One bowl: A guide to eating more mindfully
Mindfulness is fast becoming the antidote to stress for modern society and there are many ways to practice it, from meditation, walking and even eating mindfully. Author Don Gerard shares a guide to eating mindfully through his book One Bowl, a concept intended to make people more aware of the food we eat, how and what we eat. The idea is to use a single bowl to eat all your meals for a period of time. Buddha Bowls have become a popular menu item at healthy cafes in recent years, but the name was no accident. It’s a reference to a form of mindful eating called Ōryōki, which was practised in temples by Zen Buddhist monks. Similar to a Japanese tea ceremony, the multi-sized lacquered wood bowls come wrapped in a cloth with various utensils, including a wiping cloth and chopsticks. They make a ceremony of eating this way, making sure to practice mindful presence and gratitude in the process.
Why eat mindfully?
With so many things to distract ourselves and multi-task with (hello Netflix and Instagram), doing one thing at a time has become more important than ever. Even if you meditate early in the morning, your good work can quickly unravel after eating breakfast, lunch or dinner while intermittently staring at a phone screen. Fragmented attention deprives the brain of all-important downtime, where we can fully switch off our minds and process the day. Scientists are calling it cerebral congestion and have found it reduces our ability to innovate and be productive. Eating is an opportunity to give ourselves the downtime we need to remain stress free and industrious.
How to practice Ōryōki at home
Practicing Ōryōki at home is simple and doesn’t require a formal ceremony like the Zen Buddhist do (unless you want to). Simply choose one bowl from which to eat when you’re at home for a period of time. It could be 30 days, or three years depending on how much you like it. It helps to have a beautiful ceramic handmade bowl that you love to eat from. Make an association with the bowl as your time for mindfulness.
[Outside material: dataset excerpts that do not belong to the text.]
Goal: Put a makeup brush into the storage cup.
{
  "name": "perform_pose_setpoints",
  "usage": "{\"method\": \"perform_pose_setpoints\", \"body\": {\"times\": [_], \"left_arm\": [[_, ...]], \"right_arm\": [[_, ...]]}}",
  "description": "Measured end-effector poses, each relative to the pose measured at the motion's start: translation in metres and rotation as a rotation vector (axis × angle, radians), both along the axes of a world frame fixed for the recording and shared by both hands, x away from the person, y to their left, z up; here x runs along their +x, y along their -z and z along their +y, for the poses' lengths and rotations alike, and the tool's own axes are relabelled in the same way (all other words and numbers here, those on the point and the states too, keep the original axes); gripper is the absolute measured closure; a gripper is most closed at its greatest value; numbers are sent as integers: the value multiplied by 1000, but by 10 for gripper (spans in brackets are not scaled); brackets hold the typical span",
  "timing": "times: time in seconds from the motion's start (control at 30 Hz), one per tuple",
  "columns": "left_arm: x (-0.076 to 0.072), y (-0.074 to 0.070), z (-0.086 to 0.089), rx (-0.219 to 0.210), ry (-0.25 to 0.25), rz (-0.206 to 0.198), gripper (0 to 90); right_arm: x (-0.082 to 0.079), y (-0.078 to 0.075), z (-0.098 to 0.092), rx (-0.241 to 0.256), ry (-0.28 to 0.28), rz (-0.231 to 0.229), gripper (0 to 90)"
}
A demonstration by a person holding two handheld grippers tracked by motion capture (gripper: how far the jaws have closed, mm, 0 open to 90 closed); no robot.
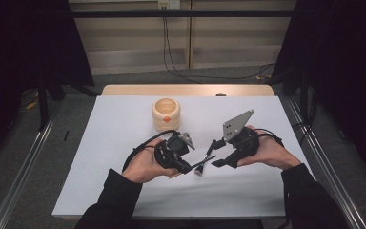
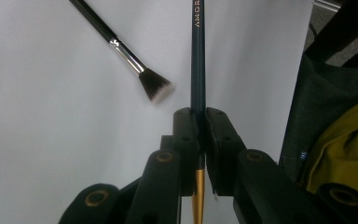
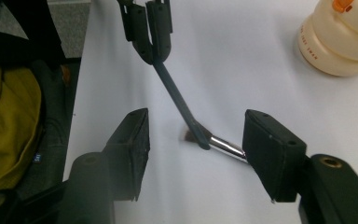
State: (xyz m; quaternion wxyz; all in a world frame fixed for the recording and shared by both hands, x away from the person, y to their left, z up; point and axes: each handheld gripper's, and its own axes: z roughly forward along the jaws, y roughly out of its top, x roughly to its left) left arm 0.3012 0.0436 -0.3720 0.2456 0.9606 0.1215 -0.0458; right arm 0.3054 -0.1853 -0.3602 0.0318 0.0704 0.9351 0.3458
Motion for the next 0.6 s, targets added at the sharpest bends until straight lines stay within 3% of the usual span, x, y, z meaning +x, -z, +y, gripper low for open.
{"method": "perform_pose_setpoints", "body": {"times": [0.1, 0.27, 0.33, 0.37, 0.6], "left_arm": [[-1, 3, -2, -1, -10, 14, 835], [-2, 8, -4, 26, 19, 18, 835], [-4, 9, -6, 46, 36, 19, 835], [-5, 10, -7, 39, 21, 25, 835], [-4, 10, -7, 33, 19, 32, 835]], "right_arm": [[-1, 3, 2, -31, -20, 7, 438], [-2, 9, 8, -65, -54, 38, 434], [-2, 13, 12, -88, -73, 32, 449], [-3, 14, 14, -98, -70, 29, 457], [-3, 17, 16, -102, -100, 52, 516]]}}
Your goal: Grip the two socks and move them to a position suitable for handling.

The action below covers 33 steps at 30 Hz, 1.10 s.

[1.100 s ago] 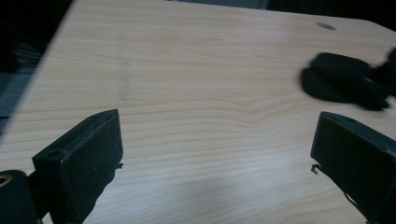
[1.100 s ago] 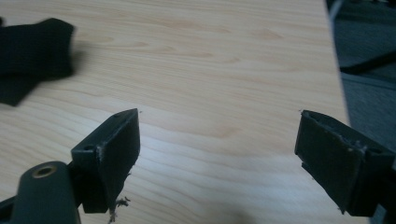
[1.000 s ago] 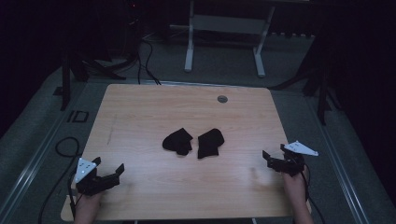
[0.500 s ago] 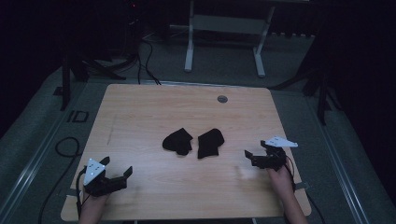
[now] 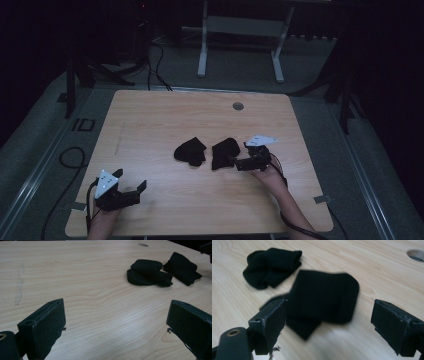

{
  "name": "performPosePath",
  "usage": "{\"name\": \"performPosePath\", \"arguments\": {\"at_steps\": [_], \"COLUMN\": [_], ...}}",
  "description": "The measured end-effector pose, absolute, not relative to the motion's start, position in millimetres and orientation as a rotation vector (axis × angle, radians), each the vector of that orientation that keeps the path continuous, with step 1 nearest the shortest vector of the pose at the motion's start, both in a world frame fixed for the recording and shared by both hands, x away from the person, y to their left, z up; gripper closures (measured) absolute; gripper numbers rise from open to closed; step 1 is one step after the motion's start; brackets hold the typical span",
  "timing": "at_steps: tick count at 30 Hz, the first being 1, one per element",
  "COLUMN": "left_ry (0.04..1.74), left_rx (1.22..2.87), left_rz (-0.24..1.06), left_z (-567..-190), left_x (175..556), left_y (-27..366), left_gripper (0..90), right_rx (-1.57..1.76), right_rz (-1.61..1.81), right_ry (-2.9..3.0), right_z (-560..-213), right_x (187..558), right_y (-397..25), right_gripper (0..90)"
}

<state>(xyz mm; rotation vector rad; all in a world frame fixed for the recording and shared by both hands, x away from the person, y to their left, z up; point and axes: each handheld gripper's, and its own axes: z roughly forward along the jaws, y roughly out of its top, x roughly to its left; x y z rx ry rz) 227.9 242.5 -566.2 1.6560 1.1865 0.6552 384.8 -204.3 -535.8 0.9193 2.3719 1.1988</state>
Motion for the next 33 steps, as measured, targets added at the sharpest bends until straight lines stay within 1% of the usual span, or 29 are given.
{"name": "performPosePath", "arguments": {"at_steps": [9,13,14,16,17,18,19,20,22,23,28,33], "left_ry": [1.197,1.201,1.199,1.194,1.192,1.191,1.187,1.187,1.187,1.178,1.159,1.151], "left_rx": [1.650,1.660,1.660,1.660,1.660,1.662,1.669,1.672,1.672,1.685,1.681,1.665], "left_rz": [0.657,0.650,0.641,0.617,0.611,0.610,0.608,0.609,0.609,0.601,0.581,0.533], "left_z": [-566.1,-566.7,-566.7,-566.7,-566.9,-566.9,-566.8,-567.0,-567.0,-567.5,-566.9,-567.1], "left_x": [226.7,227.1,227.1,227.2,227.4,227.2,227.2,227.2,227.2,227.2,228.1,230.7], "left_y": [242.8,242.3,242.2,241.3,240.1,239.0,238.0,236.6,236.6,230.9,220.3,209.4], "left_gripper": [2.6,2.6,2.6,2.6,2.6,2.6,2.6,2.6,2.6,2.6,2.6,2.7], "right_rx": [0.889,0.911,0.913,0.902,0.910,0.927,0.930,0.922,0.916,0.889,0.893,0.887], "right_rz": [1.150,1.093,1.068,1.050,1.051,1.044,1.042,1.044,1.039,1.014,0.996,1.077], "right_ry": [2.427,2.466,2.473,2.484,2.485,2.479,2.480,2.484,2.485,2.497,2.486,2.451], "right_z": [-543.9,-555.6,-558.5,-563.5,-563.1,-561.9,-560.6,-560.0,-559.8,-558.2,-553.4,-538.6], "right_x": [408.5,416.1,416.6,416.7,416.7,416.5,415.8,414.5,413.3,410.5,405.0,394.6], "right_y": [-160.6,-152.1,-150.9,-150.0,-150.5,-150.9,-151.6,-152.0,-151.7,-149.3,-145.9,-150.4], "right_gripper": [14.4,18.7,24.2,26.9,31.9,40.8,51.7,58.4,58.4,71.6,75.2,75.3]}}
The key to practicing Ōryōki is in the name itself, which consists of three Sino-Japanese characters below; 応 ō represents your response to the gift of your food — a cue to reflect on your foods journey from farm to plate and to focus on tasting every bite (not just the first few). 量 ryō denotes the measure or amount received — imagine your empty bowl is the size of your hungry stomach and fill it to the level that you need to feel satisfied, eating just enough, but not too much. This helps you to become a more intuitive eater and being more in tune with how hungry you truly are and what foods you need on a particular day. 器 ki symbolises the bowl itself — whether we’re eating at our desk, or stress-eating through a meal, rushing to eat is common. ‘Ki’ encourages us to take time with our food, treating the act of eating as a ritual, rather than a chore. Notice the temperature and feel of the bowl in your hand and the aroma of the food. Having one bowl also gives a singular point to focus your attention. Make sure not to multitask and do one thing at a time.
A few of the surprising benefits of mindfulness:
- Reduced stress and depressive symptoms
- Boost in memory and focus
- Better relationships
- Less emotional reactivity
- Increased energy
- Improved general health
Things to note
This is a practice and at first, you might feel like rushing through it. It’s important not to judge yourself when you feel like this, it’s all a practice. Start with one meal a day until the practice becomes more effortless and grounding for you.